Link of the Week – #cockygate

Here in Romancelandia, we’ve had another kerfuffle that has left us a bit dumbfounded. It has been dubbed #cockygate, among other clever hastags. Seems an author is sending takedown notices to other authors who use the word “cocky” in their titles. This author is threatening legal action if they do not comply. You see, she has a registered trademark on the word. As you might imagine, this isn’t going to go well.

For those of you who haven’t watched this train wreck unfold, here are a few links for your amusement to get you up to date.

One by Legal Inspiration to help decipher what this means.

http://legalinspiration.com/?p=503

Here’s another post by The Digital Reader to show you first hand the goings-on.

https://the-digital-reader.com/2018/05/05/cockygate-faleena-hopkins-has-registered-a-trademark-on-cocky-and-is-using-it-to-threaten-other-romance-authors/

One to a Twitter thread to a well-known, best-selling romance author, Courtney Milan, who also happens to have legal experience.

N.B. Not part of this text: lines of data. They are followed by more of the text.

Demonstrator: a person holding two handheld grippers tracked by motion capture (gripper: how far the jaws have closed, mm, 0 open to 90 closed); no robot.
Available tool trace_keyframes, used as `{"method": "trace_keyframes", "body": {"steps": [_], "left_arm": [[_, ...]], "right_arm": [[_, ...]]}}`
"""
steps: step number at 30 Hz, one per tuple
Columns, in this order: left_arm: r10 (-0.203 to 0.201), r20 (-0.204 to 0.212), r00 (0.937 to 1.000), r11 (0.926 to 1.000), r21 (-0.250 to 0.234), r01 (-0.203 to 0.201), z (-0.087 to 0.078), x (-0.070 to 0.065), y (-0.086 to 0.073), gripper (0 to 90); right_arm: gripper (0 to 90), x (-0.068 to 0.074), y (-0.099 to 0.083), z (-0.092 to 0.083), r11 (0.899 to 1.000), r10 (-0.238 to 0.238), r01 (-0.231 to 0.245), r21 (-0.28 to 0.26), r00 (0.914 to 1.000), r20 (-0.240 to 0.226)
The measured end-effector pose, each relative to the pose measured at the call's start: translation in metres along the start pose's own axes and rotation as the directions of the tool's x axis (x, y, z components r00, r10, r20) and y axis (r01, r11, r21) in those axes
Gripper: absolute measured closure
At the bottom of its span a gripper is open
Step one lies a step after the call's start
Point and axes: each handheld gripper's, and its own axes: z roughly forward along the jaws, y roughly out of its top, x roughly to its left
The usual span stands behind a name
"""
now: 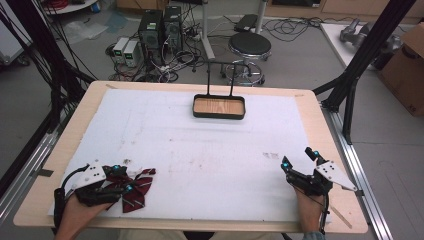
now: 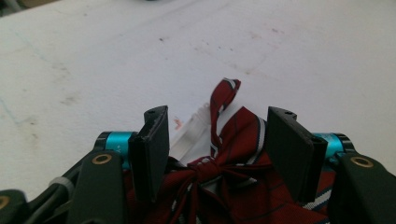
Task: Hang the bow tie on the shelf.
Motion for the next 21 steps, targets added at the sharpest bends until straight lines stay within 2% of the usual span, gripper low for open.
{"method": "trace_keyframes", "body": {"steps": [2,6,13,18,21], "left_arm": [[0.009,0.021,0.9997,0.9994,0.034,-0.01,0.004,-0.001,-0.002,42.7],[0.0,0.026,0.9997,0.9979,0.065,-0.002,0.007,0.001,-0.004,42.3],[0.004,0.036,0.9993,0.995,0.1,-0.008,0.01,0.003,-0.007,44.0],[-0.002,0.027,0.9996,0.9941,0.109,-0.001,0.011,0.003,-0.008,47.6],[0.003,0.022,0.9997,0.9916,0.13,-0.006,0.013,0.002,-0.008,48.1]], "right_arm": [[11.3,0.0,0.0,0.0,1.0,-0.002,0.002,-0.001,1.0,0.0],[11.2,0.0,0.0,0.0,1.0,0.001,-0.001,0.002,1.0,-0.002],[11.3,0.0,0.0,0.0,1.0,-0.001,0.001,0.003,1.0,-0.002],[11.2,0.0,0.0,0.0,1.0,0.0,0.0,0.003,1.0,-0.002],[11.3,0.0,0.0,0.0,1.0,-0.004,0.004,0.005,1.0,-0.001]]}}
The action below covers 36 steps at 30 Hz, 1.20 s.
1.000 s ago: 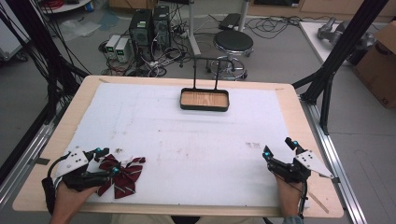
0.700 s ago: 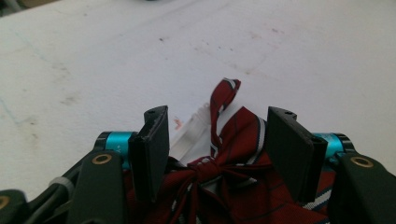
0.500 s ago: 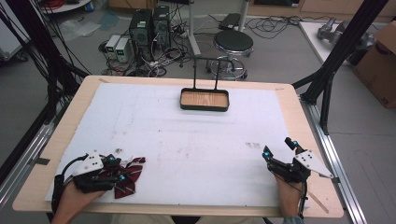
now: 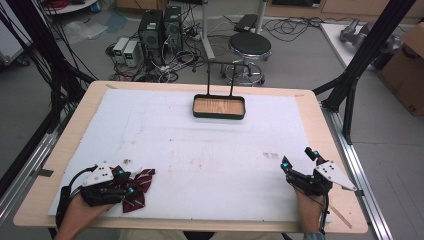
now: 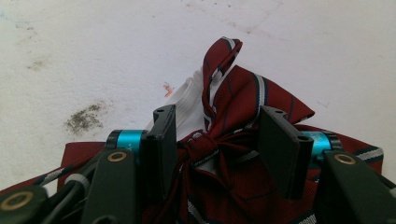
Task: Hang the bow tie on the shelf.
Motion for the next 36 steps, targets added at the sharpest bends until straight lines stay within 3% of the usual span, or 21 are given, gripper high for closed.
{"method": "trace_keyframes", "body": {"steps": [6,11,17,20,23,24,30,36], "left_arm": [[0.033,-0.028,0.9991,0.9991,0.028,-0.032,0.003,-0.003,0.001,49.7],[0.041,-0.043,0.9982,0.9989,0.022,-0.04,0.002,-0.004,0.001,66.1],[0.064,-0.036,0.9973,0.9977,0.026,-0.063,0.0,-0.006,0.004,71.2],[0.079,-0.002,0.9969,0.9969,-0.006,-0.079,-0.004,-0.01,0.012,71.3],[0.108,0.002,0.9942,0.9934,-0.039,-0.108,-0.009,-0.013,0.024,71.3],[0.121,0.003,0.9927,0.99,-0.074,-0.12,-0.014,-0.013,0.032,71.3],[0.102,0.021,0.9946,0.9852,-0.141,-0.098,-0.024,-0.004,0.048,71.4],[0.129,0.036,0.991,0.9727,-0.199,-0.119,-0.025,0.004,0.076,71.4]], "right_arm": [[11.2,0.0,0.0,0.0,1.0,0.001,-0.001,0.0,1.0,-0.001],[11.3,0.0,0.0,0.0,1.0,0.002,-0.002,-0.001,1.0,0.0],[11.3,0.0,0.0,0.0,1.0,0.001,-0.001,-0.001,1.0,0.0],[11.3,0.0,0.0,0.0,1.0,0.003,-0.003,0.001,1.0,0.001],[11.3,0.0,0.0,0.0,1.0,0.003,-0.003,0.002,1.0,0.002],[11.3,0.0,0.0,0.0,1.0,0.001,-0.001,0.003,1.0,0.001],[11.3,0.0,0.0,0.0,1.0,0.006,-0.006,0.003,1.0,-0.001],[11.3,0.0,0.0,0.0,1.0,0.007,-0.007,0.004,1.0,0.0]]}}
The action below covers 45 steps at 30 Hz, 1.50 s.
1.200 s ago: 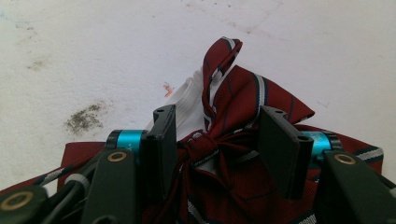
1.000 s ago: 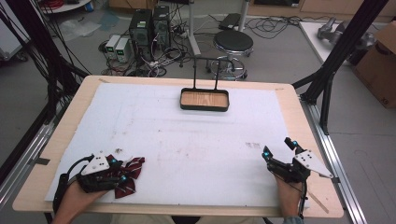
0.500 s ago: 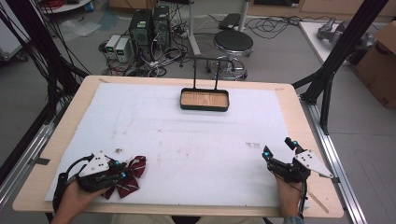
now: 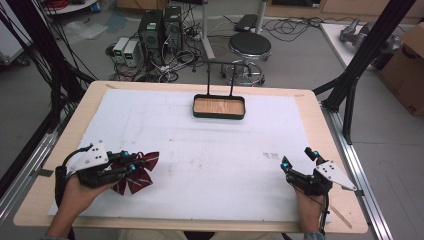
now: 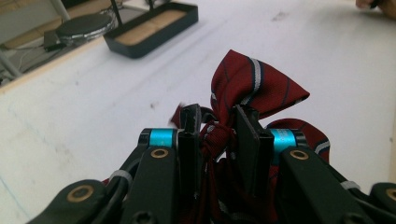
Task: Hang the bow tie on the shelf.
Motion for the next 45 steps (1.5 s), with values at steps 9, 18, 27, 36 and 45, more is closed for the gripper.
{"method": "trace_keyframes", "body": {"steps": [9,18,27,36,45], "left_arm": [[0.038,0.085,0.9957,0.9988,-0.033,-0.035,0.029,0.015,0.054,71.4],[0.086,0.135,0.9871,0.9951,-0.059,-0.079,0.072,0.024,0.102,71.4],[0.083,0.154,0.9846,0.9957,-0.053,-0.076,0.104,0.048,0.135,71.3],[0.05,0.133,0.9899,0.998,-0.044,-0.045,0.131,0.079,0.156,71.4],[0.082,0.118,0.9897,0.9963,-0.037,-0.078,0.157,0.091,0.168,71.3]], "right_arm": [[11.3,0.0,0.0,0.0,1.0,0.004,-0.004,-0.001,1.0,-0.006],[11.3,0.0,0.0,0.0,1.0,0.005,-0.005,-0.002,0.9999,-0.01],[11.3,-0.001,0.0,0.0,1.0,0.008,-0.009,-0.004,0.9999,-0.011],[11.3,-0.002,0.0,0.001,1.0,0.009,-0.009,-0.003,0.9999,-0.013],[11.3,-0.002,0.0,0.001,1.0,0.014,-0.014,-0.001,0.9998,-0.014]]}}
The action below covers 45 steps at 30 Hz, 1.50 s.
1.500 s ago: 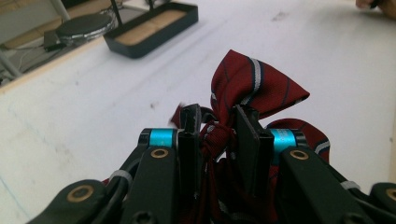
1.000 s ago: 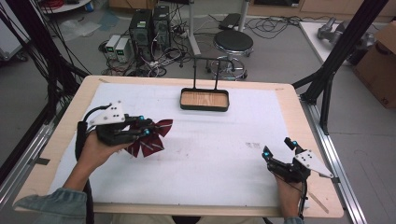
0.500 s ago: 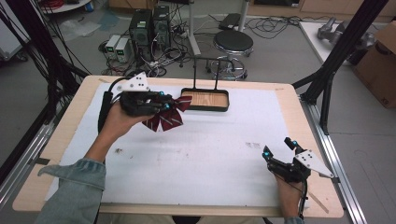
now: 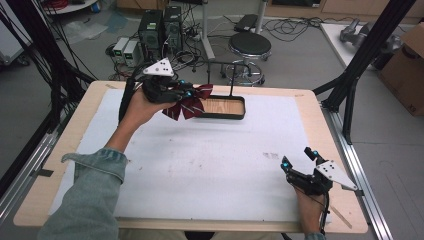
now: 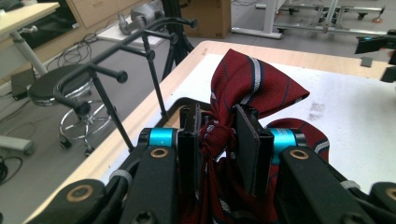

And now one of our own, who happens to know a thing or two about intellectual property being a lawyer, and all, is about to go after the author like a dog with a bone.

 

 

 

3 Responses to Link of the Week – #cockygate

  1. This is indeed a train wreck. If this trade mark holds up, what’s to stop others from doing the same? In your sidebar, there are two books that use the word Echoes in the title. I have a title with that word in it, too. Words get used; whole titles get used. That’s just the way it is. If readers are looking for my books, they look for my name on the cover. They don’t get confused and buy other books because of a word in the title. My readers, at any rate, are smarter than that.

    Liked by 1 person

  2. jbrayweber says:

    I see a reversal in the trademark. I just don’t see this sticking. What a mess that would create. For myself, my title “The Siren’s Song” is used on multiple books just in the romance genre. I have “kiss” in the title of two of my books. “Kiss” is a widely used word for titles. As is “heart”. Where would it end? The trademark office should be held more accountable for allowing such a thing to happen.

    Liked by 1 person

  3. I agree completely. If this is allowed, we’ll all run out of words to use.